Collection entries:
+ + + + + + +

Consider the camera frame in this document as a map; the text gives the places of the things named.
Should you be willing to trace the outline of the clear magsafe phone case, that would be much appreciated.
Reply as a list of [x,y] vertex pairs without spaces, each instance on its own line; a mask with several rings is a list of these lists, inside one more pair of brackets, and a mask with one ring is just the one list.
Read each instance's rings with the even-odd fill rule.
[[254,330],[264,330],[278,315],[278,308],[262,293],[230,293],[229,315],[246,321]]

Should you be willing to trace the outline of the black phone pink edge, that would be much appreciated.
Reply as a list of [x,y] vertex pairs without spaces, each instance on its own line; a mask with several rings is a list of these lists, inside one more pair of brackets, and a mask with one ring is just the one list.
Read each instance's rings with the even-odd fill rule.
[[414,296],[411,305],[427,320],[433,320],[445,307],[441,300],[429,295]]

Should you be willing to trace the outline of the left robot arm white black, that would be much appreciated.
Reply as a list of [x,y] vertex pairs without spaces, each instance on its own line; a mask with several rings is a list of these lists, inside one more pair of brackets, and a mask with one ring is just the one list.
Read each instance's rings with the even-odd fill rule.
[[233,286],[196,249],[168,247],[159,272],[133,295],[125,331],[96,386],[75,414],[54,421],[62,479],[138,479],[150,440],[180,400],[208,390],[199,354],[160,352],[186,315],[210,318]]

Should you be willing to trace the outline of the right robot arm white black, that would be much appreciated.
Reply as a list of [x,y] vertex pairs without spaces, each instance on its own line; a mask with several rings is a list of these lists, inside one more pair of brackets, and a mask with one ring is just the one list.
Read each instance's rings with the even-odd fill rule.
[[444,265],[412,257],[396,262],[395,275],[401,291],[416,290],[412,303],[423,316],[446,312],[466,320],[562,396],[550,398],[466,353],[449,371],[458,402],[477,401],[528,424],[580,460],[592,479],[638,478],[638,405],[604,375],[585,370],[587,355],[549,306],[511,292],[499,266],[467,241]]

+ + + + + + +

ABOUT THIS EXERCISE — Reproduce the data. Match each line exactly.

RESULT OF THE TASK —
Consider the camera frame in this document as a map; the text gives the places of the things named.
Should you be willing to trace the outline of the clear magsafe phone case, that would be much appreciated.
Reply as a list of [x,y] vertex pairs without spaces, each instance on its own line; a mask with several rings is a list of these lists, inside one more pair of brackets, and a mask with one ring is just the one list.
Read each instance's rings with the even-odd fill rule.
[[254,330],[264,330],[278,315],[278,308],[262,293],[230,293],[229,315],[246,321]]

Should you be willing to trace the outline of the black phone pink edge, that would be much appreciated.
Reply as a list of [x,y] vertex pairs without spaces, each instance on its own line; a mask with several rings is a list of these lists, inside one more pair of brackets, and a mask with one ring is just the one list.
Read each instance's rings with the even-odd fill rule.
[[414,296],[411,305],[427,320],[433,320],[445,307],[441,300],[429,295]]

Should you be willing to trace the outline of the left robot arm white black, that would be much appreciated.
Reply as a list of [x,y] vertex pairs without spaces, each instance on its own line; a mask with several rings is a list of these lists, inside one more pair of brackets, and a mask with one ring is just the one list.
Read each instance's rings with the even-odd fill rule.
[[233,286],[196,249],[168,247],[159,272],[133,295],[125,331],[96,386],[75,414],[54,421],[62,479],[138,479],[150,440],[180,400],[208,390],[199,354],[160,352],[186,315],[210,318]]

Should you be willing to trace the outline of the right robot arm white black, that would be much appreciated.
Reply as a list of [x,y] vertex pairs without spaces, each instance on its own line; a mask with several rings is a list of these lists, inside one more pair of brackets, and a mask with one ring is just the one list.
Read each instance's rings with the even-odd fill rule.
[[444,265],[412,257],[396,262],[395,275],[401,291],[416,290],[412,303],[423,316],[446,312],[466,320],[562,396],[550,398],[466,353],[449,371],[458,402],[477,401],[528,424],[580,460],[592,479],[638,478],[638,405],[604,375],[585,370],[587,355],[549,306],[511,292],[499,266],[467,241]]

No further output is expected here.